Stumpf eventually sent a petition to SED General Secretary Honecker and asked him to review the measures taken against him. (Note: Stumpf said in an interview with German newspaper Die Tageszeitung in 1996: "It could have 'got anyone' back then" and added: "The BFC was hated. The normal whistling was enough, and the crowds in the stadium stood on the benches and bit into the bars.") However, the Secretary for Security, Youth and Sport in the SED Central Committee and SED Politburo-member Egon Krenz told Honecker that the measures against Stumpf had been "met with broad approval among the population" and asked Honecker to give him the task of answering the letter from Stumpf. Krenz was then allowed to answer Stumpf, and Stumpf was rejected.
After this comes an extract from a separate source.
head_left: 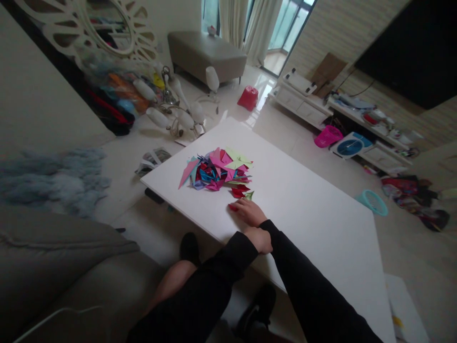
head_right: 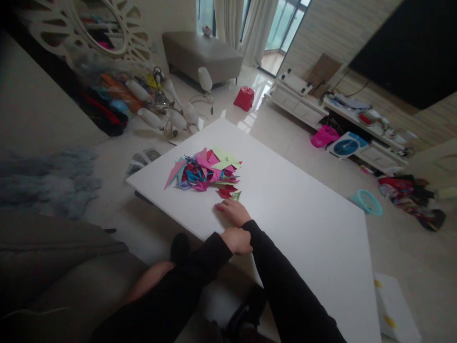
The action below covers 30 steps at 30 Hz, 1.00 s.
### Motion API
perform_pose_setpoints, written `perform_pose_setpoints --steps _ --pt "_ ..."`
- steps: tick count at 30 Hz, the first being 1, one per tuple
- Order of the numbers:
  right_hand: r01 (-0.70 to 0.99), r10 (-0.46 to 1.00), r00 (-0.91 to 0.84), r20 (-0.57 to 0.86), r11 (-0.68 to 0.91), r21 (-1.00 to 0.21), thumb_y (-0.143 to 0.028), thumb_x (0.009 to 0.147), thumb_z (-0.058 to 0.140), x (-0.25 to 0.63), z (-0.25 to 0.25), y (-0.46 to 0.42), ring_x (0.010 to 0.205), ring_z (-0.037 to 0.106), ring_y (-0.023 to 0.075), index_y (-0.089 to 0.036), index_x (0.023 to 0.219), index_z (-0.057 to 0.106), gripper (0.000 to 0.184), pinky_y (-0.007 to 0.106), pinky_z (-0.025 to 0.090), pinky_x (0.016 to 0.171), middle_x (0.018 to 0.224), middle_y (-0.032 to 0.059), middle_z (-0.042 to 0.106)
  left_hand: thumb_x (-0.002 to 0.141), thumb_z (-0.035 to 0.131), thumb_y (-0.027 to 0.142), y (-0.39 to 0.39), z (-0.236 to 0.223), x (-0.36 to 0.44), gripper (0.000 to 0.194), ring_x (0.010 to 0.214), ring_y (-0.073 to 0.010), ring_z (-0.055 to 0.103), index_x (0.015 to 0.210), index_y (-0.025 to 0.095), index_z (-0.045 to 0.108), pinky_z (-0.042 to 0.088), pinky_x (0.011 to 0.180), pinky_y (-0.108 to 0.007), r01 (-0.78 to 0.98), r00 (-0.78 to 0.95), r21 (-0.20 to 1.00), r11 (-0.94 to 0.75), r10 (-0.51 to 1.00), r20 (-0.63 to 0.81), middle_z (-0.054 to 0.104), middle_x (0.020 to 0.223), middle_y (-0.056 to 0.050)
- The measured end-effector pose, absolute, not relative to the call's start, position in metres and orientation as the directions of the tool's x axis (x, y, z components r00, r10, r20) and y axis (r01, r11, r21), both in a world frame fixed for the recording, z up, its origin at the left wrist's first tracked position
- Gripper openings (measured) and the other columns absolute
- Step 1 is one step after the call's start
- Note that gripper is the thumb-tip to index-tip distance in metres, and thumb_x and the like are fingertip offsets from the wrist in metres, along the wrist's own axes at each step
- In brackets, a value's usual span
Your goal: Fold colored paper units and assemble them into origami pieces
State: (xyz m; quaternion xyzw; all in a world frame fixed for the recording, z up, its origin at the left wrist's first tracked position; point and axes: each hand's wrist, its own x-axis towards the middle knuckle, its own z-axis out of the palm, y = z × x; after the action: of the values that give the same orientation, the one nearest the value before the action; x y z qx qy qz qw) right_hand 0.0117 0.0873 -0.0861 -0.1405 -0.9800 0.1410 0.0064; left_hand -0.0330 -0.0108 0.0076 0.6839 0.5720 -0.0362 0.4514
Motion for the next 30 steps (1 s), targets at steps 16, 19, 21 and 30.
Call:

It later became known that Stumpf had been listed as an unofficial collaborator (IM) of the Stasi on two occasions. The first time he signed up as an unofficial collaborator was during his military service with the army in 1963. Stumpf has explained that the reason he declared himself willing to cooperate was that he was vulnerable to blackmail for leaving the country without permission. He ended this cooperation when he returned to civilian life after his military service. But in 1989, he signed up again as an unofficial collaborator, under the code name "Peter Richter". However, there was never any long-term cooperation between Stumpf and the Stasi. He therefore rejects the label "Stasi referee".
There is also no evidence to show that football referees in East Germany were under direct instructions from the Stasi to favor BFC Dynamo.
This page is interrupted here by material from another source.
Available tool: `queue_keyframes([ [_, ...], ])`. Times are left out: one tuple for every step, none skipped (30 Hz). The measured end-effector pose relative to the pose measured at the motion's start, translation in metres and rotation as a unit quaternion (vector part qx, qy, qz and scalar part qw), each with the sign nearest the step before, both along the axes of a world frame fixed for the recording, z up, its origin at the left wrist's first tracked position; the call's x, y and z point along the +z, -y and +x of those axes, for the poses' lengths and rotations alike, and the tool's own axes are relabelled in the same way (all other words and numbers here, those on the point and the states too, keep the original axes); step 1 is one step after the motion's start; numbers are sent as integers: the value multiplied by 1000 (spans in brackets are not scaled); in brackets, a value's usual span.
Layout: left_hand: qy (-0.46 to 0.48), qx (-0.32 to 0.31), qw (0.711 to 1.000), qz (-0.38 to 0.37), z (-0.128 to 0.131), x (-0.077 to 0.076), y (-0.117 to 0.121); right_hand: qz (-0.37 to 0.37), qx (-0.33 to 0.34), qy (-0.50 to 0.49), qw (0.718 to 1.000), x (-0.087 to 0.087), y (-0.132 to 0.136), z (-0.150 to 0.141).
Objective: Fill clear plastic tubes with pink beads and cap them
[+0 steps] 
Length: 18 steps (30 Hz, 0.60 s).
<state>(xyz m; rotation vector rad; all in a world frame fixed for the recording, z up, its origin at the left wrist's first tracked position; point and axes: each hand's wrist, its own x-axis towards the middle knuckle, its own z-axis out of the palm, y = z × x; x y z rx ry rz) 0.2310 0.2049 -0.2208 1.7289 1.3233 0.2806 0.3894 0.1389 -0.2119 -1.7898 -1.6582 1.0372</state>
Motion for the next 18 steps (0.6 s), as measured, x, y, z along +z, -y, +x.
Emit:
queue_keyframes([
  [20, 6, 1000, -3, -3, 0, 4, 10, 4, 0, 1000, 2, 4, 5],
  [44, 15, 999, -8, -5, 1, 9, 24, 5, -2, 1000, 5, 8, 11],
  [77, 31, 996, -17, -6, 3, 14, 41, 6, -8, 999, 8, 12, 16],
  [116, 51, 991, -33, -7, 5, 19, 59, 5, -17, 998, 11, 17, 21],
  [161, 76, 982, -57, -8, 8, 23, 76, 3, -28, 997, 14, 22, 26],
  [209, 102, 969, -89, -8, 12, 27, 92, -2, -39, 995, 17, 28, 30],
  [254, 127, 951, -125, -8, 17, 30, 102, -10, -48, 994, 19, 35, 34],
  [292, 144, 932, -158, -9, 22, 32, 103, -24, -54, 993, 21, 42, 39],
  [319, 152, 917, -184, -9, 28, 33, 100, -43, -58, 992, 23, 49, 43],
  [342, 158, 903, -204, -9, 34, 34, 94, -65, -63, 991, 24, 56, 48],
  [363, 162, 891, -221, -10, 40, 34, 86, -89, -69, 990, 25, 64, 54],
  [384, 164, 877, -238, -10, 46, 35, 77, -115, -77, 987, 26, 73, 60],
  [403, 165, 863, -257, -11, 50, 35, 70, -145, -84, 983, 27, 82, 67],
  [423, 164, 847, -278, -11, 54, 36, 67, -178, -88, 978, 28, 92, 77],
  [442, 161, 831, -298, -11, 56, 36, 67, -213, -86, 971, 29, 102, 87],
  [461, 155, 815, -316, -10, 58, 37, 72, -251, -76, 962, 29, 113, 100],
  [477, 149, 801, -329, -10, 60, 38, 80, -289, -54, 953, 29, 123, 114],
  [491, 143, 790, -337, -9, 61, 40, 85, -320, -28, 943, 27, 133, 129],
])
After Die Wende, Stumpf became a member of the first board of the Thuringian Football Association (TFV), which was elected on 9 June 1990 in Bad Blankenburg. He was elected as the chairman of the Order and Safety Committee of the TFV. He was nominated to this position as he had held a similar position in the DFV since 1987. Stumpf served as a member of the board of the TFV until 1997. Stumpf also worked as referee observer and trainer for the TFV.

Stumpf was as a member of the Safety Committee of the TFV for many years from 1990. He eventually became a member of the Safety and Order Commission of the North East German Football Association (NOFV). Stumpf served as a member of the Safety and Order Commission of the NOFV until 2010.

Stumpf has continuously denied any role in manipulating football matches during the East German era. Through a video recording which was published by Mitteldeutscher Rundfunk (MDR) in 2000 it was shown that the infamous penalty against 1. FC Lokomotive Leipzig in the match against BFC Dynamo on 22 March 1986 was correctly awarded and that the sanctions against him was unjustified. The video recording had been filmed for training purposes and showed the situation from a different angle than the television-broadcast. In the video recording, it was possible to see how Hans Richter of 1. FC Lokomotive Leipzig pushed Bernd Schulz of BFC Dynamo with both hands in the penalty area. In an interview with German newspaper Die Zeit in 2000, Stumpf said: "The people have never understood how this Leipzig game was used by the highest officials in the party and government."

Between 1993 and 1997, Stumpf served as the president of the school sports club at the Adolf Reichwein Gymnasium in Jena.

For his voluntary work, Stumpf has been honored with the TFV Badge of Honor in Gold and the NOFV Merit Badge in Silver. On his 80th birthday in 2020, he was publicly congratulated by TFV.